All plasma and serum samples were processed within 30 minutes of blood collection and archived at −70°C. For both visits 1 and 2, plasma samples were analyzed for vitamin K–dependent clotting factors (factors II, VII, IX and X; University of Alabama at Birmingham Hospital laboratories) using the coagulation analyzer STAR (Stago, Parsippany, NJ). PIVKA-II was used to assess functional vitamin K status. The PIVKA-II assay was performed on plasma using a murine monoclonal antibody available in an enzyme immunoassay kit (Asserachrom PIVKA-II; Stago, Parsippany, NJ) at the Tufts University -Vitamin K laboratory as previously reported. Serum samples were analyzed to determine total warfarin and metabolite concentrations (see Item S1, available as online supplementary material) at the University of Pittsburgh.

Assessment of Kidney Function

Kidney function was assessed using estimated glomerular filtration rate (eGFR) calculated using the CKD-EPI (CKD Epidemiology Collaboration) creatinine equation.^16,17 Serum creatinine was determined by the Jaffe rate method standardized to isotope-dilution mass spectrometry. Patients were categorized into 4 groups based on eGFR: ≥60 (reference group), 45–59 (CKD stage 3a), 30–44 (CKD stage 3b), and <30 ml/min/1.73 m² (CKD stages 4 and 5). Patients receiving maintenance dialysis were categorized in the latter group. Both studies were conducted under the approval of the Institutional Review Board of the University of Alabama at Birmingham.

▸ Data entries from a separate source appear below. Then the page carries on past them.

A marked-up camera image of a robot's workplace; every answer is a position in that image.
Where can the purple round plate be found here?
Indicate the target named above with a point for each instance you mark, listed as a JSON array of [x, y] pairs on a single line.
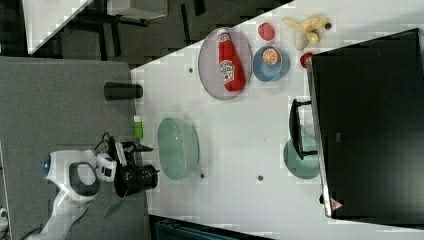
[[208, 65]]

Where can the red ketchup bottle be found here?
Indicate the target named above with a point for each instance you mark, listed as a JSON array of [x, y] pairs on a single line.
[[230, 67]]

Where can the small red tomato toy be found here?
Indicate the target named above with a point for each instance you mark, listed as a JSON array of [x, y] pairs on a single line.
[[304, 58]]

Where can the peeled banana toy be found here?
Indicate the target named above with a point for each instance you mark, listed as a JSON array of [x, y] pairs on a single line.
[[310, 26]]

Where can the orange slice toy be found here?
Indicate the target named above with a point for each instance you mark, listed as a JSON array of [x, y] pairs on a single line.
[[271, 56]]

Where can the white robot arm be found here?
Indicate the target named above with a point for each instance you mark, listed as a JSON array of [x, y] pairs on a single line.
[[79, 175]]

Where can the black cylinder post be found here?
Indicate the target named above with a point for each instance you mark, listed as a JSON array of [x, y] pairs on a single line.
[[122, 91]]

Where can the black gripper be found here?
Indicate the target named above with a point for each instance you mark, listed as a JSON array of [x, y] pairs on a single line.
[[126, 150]]

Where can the red strawberry toy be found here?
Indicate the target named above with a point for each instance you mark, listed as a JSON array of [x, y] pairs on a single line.
[[266, 31]]

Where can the green white bottle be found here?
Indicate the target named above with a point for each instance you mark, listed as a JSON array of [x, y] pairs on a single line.
[[138, 126]]

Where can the teal round plate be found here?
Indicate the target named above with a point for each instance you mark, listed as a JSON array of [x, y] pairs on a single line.
[[306, 167]]

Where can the black toaster oven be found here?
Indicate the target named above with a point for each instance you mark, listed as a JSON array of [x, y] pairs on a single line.
[[367, 102]]

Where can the grey egg toy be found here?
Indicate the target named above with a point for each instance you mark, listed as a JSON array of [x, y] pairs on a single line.
[[300, 40]]

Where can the blue bowl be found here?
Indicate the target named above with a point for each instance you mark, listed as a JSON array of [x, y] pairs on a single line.
[[267, 72]]

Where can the white side table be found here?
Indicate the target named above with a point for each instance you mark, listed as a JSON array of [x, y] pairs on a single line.
[[44, 18]]

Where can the black pot with handle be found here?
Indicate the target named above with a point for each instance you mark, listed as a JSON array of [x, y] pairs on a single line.
[[132, 180]]

Outcome Definitions and Statistical Analysis

Supra-therapeutic INR was defined as an episode of INR ≥4 among patients on warfarin therapy.^3,18 Major hemorrhages included serious, life threatening and fatal bleeding episodes.¹⁹. For all hemorrhagic events, complication site (e.g. gastrointestinal), gravity of the event (e.g. requiring medical/ surgical intervention), and laboratory findings at the time of the event were objectively documented. Isolated sub-therapeutic or supra-therapeutic INRs in the absence of evidence of bleeding were not classified as events. Minor hemorrhages (nosebleeds, microscopic hematuria, bruising, and mild hemorrhoidal bleeding) were not included.

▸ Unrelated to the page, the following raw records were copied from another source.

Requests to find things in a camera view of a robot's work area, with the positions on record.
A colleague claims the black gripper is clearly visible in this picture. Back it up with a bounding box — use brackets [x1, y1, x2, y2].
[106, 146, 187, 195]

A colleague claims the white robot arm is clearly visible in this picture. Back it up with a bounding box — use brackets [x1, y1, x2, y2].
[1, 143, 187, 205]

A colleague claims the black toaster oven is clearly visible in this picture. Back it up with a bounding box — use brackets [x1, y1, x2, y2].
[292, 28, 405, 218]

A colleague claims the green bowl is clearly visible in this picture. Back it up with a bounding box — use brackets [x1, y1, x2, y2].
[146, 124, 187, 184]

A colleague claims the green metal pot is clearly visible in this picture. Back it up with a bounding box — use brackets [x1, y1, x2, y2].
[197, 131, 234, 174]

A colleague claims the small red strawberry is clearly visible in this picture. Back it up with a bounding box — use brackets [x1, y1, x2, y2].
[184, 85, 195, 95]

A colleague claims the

During the follow-up, all hemorrhagic complications were captured and verified through review of admissions and emergency department visits. Only medically documented events were included in the analyses. The Alabama Center for Health Statistics was queried to verify cause of death for all deceased patients to ensure inclusion of deaths due to hemorrhagic complications. All complications were reviewed and adjudicated by a blinded reviewer.

Statistical Methods

To assess unadjusted between-group differences across eGFR categories in both cohorts, we performed analysis of variance models for continuous variables and χ² tests for categorical variables. To determine if the proportion of INRs ≥4 across the eGFR categories in the WPC were significantly different, we used generalized estimating equations (GEEs) with the autoregressive lag-1 covariance structure to account for multiple INR measurements from the same patient as the density of the INRs differ across the patients during clinical care.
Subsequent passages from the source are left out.